__What to work on__:
Nothing but the lines from the one with "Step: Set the" down to the one with "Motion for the" should be returned, exactly and with both ends included, from the material below.

__Data excerpt__:
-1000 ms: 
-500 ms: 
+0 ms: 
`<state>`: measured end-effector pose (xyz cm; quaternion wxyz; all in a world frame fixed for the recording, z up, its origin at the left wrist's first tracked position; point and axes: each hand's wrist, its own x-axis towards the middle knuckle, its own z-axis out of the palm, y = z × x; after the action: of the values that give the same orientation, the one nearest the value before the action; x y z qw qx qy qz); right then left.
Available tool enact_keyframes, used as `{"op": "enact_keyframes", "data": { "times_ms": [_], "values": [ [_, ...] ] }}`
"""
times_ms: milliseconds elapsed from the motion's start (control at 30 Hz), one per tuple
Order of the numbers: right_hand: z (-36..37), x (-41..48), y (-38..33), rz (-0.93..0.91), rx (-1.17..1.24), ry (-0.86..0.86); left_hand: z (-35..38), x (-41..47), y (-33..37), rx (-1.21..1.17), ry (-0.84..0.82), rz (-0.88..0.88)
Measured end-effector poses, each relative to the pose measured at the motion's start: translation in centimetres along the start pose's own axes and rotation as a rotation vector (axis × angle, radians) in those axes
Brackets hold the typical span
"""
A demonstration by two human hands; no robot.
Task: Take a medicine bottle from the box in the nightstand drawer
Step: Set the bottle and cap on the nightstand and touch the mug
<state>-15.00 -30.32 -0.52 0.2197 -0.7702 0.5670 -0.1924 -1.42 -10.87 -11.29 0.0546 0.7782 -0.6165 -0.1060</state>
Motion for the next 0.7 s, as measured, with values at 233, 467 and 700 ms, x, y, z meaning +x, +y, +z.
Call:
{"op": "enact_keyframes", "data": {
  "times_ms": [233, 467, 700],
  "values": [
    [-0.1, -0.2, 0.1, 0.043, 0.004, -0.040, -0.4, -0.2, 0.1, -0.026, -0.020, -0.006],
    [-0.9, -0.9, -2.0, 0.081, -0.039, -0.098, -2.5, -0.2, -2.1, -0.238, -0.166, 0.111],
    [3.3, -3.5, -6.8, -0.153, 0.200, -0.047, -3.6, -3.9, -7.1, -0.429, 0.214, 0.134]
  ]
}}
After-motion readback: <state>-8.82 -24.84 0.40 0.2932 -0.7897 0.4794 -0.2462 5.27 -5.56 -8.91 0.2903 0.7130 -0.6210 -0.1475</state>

__Result below__:
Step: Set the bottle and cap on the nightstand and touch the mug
<state>-15.00 -30.32 -0.52 0.2197 -0.7702 0.5670 -0.1924 -1.42 -10.87 -11.29 0.0546 0.7782 -0.6165 -0.1060</state>
Motion for the next 0.7 s, as measured, with values at 233, 467 and 700 ms, x, y, z meaning +x, +y, +z.

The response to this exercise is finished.